Are Transformers Effective for Time Series Forecasting?


Contents

  1. Abstract
  2. Introduction
  3. Preliminaries
  4. Transformoer-Based LTSF Solutions
  5. Embarassingly Simple Baseline
  6. Experiments
  7. Implementation Details
  8. LTSF & STSF
  9. Distribution Shift


0. Abstract

surge of Transformer-based solutions for the long-term time series forecasting (LTSF) task

\(\rightarrow\) this paper : question the validity of this line of research

Transformers : most successful solution to extract the semantic correlations among the elements in a long sequence.

However, in time series modeling, we are to extract the temporal relations in an ordered set of continuous points


[ Transformer ] positional encoding & tokens to embed sub-series

  • facilitate preserving some ordering information….

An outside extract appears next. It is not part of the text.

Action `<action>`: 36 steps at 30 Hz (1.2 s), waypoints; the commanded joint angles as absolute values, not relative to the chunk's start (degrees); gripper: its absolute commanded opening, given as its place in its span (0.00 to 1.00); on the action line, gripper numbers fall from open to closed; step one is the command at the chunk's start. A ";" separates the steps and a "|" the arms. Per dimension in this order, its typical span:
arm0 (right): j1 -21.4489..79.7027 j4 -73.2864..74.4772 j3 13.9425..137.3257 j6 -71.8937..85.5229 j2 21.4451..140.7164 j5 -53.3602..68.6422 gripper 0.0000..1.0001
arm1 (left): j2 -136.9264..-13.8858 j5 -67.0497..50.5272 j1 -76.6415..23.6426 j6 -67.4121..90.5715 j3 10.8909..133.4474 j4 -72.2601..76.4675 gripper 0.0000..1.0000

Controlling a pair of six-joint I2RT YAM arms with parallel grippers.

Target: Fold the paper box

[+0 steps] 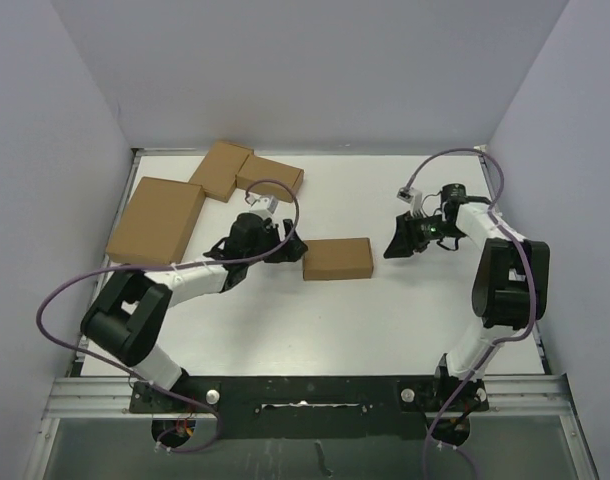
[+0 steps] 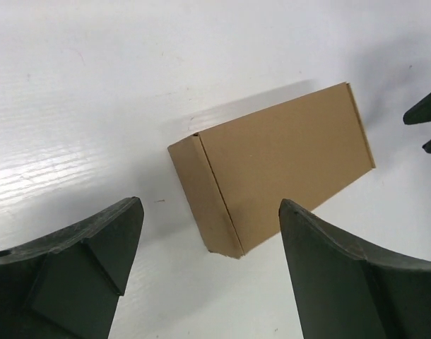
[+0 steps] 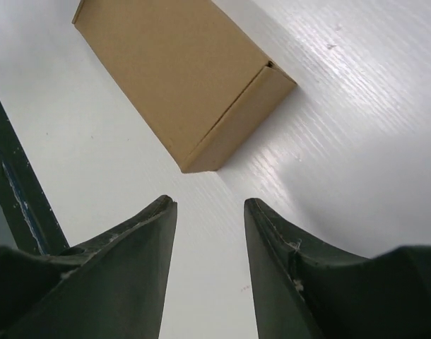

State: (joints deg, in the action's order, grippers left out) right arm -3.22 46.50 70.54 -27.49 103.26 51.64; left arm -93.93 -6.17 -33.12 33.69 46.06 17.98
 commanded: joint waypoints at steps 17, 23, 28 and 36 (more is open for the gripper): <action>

\(\rightarrow\) BUT the nature of the permutation-invariant self-attention mechanism inevitably results in temporal information loss

\(\rightarrow\) introduce a set of embarrassingly simple one-layer linear models named LTSF-Linear


https://github.com/cure-lab/LTSFLinear.


1. Introduction

The main working power of Transformers: multi-head self-attention mechanism

\(\rightarrow\) capability of extracting semantic correlations among elements in a long sequence


Problems of self-attention in TS :

permutation invariant & “anti-order” to some extent

  • using various types of positional encoding…? still inevitable to have temporal information loss

    ( NLP : not a serious concern for semantic rich applications )

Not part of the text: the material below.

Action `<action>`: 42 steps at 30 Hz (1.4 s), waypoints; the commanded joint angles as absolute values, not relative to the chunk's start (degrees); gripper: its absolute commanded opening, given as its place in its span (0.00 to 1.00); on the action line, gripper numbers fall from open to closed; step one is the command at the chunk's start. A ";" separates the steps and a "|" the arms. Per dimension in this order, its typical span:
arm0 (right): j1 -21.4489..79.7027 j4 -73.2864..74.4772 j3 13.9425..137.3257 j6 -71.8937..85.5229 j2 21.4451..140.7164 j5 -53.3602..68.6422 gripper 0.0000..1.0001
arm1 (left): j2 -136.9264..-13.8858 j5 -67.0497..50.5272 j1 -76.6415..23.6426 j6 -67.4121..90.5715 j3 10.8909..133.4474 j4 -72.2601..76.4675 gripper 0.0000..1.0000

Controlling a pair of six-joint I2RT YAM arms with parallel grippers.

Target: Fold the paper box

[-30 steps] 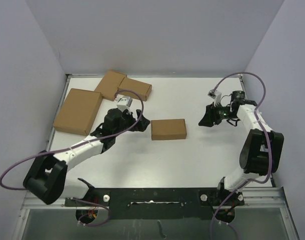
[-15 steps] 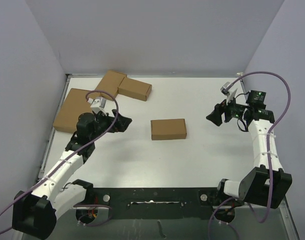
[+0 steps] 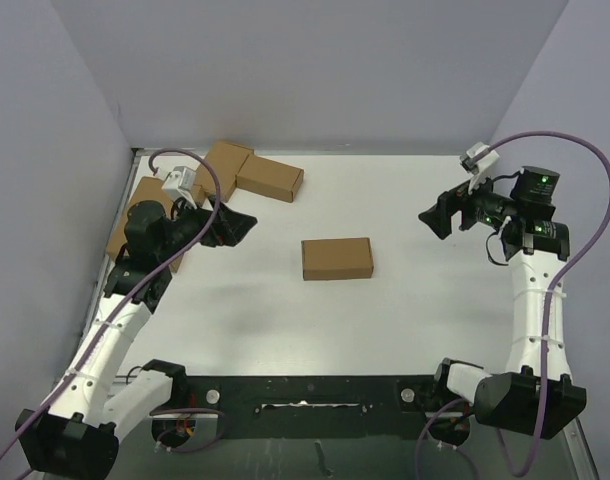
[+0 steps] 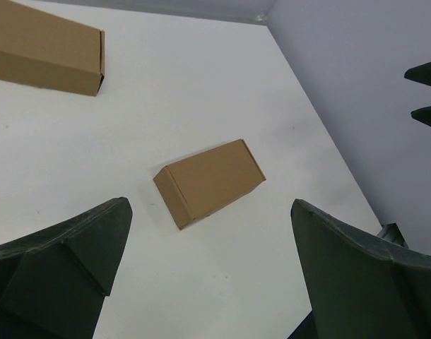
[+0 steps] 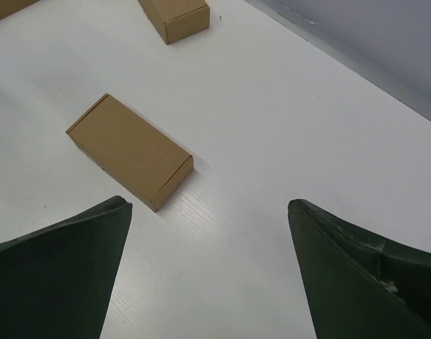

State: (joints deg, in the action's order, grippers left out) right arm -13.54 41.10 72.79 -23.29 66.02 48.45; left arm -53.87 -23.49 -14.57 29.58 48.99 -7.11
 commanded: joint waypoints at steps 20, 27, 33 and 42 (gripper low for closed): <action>-14.26 42.19 84.04 -3.90 60.73 51.95 0.98 | -47.22 -36.65 -9.01 30.37 59.06 -14.88 0.98; -14.25 42.50 86.72 0.32 61.19 51.19 0.98 | -46.77 -36.14 -9.03 29.35 60.51 -16.57 0.98; -14.31 43.11 86.63 -0.70 60.92 51.34 0.98 | -45.72 -35.60 -9.04 30.15 59.54 -16.65 0.98; -14.29 43.63 86.43 -2.02 59.61 49.92 0.98 | -45.66 -35.70 -9.01 30.50 61.05 -16.78 0.98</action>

    ( TS : usually a lack of semantics in the numerical data itself )

    \(\rightarrow\) order itself plays the most crucial role

Q. Are Transformers really effective for long-term time series forecasting?


(non-Transformer) Baselines ( used in Transformer-based papers )

  • perform autoregressive or iterated multi-step (IMS) forecasting
    • suffer from significant error accumulation effects for the LTSF problem

\(\rightarrow\) We challenge Transformer-based LTSF solutions with direct multi-step (DMS) forecasting strategies to validate their real performance


Hypothesize that long-term forecasting is only feasible for those time series with a relatively clear trend and periodicity.

\(\rightarrow\) linear models can already extract such information!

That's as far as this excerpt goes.